### WHAT IS BEING ASKED
Out of the lines below, please list those that hold the string "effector".

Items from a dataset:

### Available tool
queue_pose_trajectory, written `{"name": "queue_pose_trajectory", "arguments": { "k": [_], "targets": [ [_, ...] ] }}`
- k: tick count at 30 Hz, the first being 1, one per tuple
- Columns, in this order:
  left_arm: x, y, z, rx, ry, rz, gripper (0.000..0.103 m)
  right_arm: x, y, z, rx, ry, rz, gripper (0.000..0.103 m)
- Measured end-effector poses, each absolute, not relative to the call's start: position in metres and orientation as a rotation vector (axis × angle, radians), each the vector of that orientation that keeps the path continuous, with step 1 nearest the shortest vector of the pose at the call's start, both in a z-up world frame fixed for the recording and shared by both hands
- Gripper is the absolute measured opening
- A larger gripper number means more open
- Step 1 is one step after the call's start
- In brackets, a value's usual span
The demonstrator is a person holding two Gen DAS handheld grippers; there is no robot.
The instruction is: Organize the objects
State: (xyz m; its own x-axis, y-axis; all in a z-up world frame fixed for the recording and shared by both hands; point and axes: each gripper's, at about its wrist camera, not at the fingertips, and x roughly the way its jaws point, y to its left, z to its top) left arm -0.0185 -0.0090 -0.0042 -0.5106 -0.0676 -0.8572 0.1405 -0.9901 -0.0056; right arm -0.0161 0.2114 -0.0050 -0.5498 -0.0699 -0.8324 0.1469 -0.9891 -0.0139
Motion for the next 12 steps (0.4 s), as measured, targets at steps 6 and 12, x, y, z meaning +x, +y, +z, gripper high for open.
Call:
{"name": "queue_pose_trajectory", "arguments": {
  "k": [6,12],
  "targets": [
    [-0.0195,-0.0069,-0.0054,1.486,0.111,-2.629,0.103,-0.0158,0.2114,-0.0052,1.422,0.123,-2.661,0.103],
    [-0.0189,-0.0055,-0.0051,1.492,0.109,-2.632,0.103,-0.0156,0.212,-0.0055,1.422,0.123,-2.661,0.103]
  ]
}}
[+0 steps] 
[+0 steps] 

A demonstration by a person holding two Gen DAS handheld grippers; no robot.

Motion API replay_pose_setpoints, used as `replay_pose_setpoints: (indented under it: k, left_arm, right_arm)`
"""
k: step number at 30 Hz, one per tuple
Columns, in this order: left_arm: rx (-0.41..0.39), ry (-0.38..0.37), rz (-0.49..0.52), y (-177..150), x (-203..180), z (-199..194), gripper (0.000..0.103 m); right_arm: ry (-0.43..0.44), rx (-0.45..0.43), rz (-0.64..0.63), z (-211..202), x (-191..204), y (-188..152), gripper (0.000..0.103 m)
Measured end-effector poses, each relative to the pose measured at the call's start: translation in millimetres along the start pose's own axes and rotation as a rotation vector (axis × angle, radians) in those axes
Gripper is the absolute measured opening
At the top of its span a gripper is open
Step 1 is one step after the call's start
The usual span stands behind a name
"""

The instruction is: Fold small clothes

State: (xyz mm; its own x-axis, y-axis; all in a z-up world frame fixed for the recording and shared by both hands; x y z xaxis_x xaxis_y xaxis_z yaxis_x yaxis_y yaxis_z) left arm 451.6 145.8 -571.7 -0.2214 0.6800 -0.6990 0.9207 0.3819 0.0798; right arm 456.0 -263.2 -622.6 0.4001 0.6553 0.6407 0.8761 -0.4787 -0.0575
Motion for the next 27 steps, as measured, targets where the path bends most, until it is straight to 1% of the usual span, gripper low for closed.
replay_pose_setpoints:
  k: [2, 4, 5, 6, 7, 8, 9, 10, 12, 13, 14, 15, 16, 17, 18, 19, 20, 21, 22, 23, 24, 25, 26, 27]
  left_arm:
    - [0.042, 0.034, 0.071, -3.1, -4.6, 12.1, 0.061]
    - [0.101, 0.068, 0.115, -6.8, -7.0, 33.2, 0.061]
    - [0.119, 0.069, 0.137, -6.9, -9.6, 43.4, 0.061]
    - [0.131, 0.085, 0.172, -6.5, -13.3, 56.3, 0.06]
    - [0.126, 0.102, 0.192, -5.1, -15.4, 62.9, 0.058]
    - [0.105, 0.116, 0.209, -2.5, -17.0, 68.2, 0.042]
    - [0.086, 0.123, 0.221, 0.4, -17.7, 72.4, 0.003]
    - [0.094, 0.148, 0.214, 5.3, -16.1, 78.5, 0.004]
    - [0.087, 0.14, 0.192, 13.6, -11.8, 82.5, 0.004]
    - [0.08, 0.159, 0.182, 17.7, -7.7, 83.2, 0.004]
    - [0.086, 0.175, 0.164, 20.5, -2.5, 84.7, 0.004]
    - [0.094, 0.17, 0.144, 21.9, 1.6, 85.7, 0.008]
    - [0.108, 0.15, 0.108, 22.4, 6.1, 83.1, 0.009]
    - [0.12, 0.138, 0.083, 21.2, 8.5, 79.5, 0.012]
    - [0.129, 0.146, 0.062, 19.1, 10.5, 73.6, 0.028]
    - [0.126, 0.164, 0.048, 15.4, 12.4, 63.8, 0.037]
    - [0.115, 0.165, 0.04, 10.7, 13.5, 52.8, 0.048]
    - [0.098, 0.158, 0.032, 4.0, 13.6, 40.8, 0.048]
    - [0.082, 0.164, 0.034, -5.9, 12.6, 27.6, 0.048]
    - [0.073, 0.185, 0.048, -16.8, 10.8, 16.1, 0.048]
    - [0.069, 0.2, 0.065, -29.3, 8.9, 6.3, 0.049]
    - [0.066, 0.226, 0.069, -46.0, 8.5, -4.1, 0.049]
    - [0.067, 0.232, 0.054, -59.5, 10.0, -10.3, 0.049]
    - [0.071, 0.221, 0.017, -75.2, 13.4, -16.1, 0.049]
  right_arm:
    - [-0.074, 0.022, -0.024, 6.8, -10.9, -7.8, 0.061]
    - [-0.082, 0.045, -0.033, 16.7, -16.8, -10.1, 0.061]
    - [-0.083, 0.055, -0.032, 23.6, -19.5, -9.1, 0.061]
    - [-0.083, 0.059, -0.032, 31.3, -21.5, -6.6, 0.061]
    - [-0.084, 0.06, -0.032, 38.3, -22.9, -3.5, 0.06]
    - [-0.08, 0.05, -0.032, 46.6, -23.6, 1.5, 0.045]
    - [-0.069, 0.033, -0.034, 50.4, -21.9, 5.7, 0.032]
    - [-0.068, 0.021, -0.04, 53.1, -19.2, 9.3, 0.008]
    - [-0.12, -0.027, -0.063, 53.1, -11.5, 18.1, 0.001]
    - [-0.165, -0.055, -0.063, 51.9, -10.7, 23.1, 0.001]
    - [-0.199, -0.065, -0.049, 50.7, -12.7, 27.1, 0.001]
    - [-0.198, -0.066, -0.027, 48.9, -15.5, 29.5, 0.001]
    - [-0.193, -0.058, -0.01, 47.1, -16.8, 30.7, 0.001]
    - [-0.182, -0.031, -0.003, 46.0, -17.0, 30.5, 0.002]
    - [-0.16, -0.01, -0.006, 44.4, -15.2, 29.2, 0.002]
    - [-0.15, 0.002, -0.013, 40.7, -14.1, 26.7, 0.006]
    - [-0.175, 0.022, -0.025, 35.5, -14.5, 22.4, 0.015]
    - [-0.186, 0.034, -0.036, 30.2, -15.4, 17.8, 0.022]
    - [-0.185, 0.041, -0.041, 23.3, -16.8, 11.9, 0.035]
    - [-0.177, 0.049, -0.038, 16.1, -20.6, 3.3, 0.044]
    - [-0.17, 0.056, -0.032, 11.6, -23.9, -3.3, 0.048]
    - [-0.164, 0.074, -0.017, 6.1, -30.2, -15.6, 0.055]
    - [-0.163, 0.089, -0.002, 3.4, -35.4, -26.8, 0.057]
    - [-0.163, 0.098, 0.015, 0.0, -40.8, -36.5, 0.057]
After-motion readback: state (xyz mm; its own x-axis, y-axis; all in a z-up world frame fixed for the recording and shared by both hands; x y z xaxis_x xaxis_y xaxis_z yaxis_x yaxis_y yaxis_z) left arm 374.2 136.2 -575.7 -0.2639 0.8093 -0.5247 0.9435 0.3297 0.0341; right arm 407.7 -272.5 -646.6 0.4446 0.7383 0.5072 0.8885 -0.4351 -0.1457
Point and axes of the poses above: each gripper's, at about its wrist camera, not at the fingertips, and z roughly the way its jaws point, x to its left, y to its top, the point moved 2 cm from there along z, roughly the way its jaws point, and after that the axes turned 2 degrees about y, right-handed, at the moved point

### TASK SOLUTION
- Measured end-effector poses, each absolute, not relative to the call's start: position in metres and orientation as a rotation vector (axis × angle, radians), each the vector of that orientation that keeps the path continuous, with step 1 nearest the shortest vector of the pose at the call's start, both in a z-up world frame fixed for the recording and shared by both hands
Measured end-effector poses, each relative to the pose measured at the call's start: translation in millimetres along the start pose's own axes and rotation as a rotation vector (axis × angle, radians) in those axes

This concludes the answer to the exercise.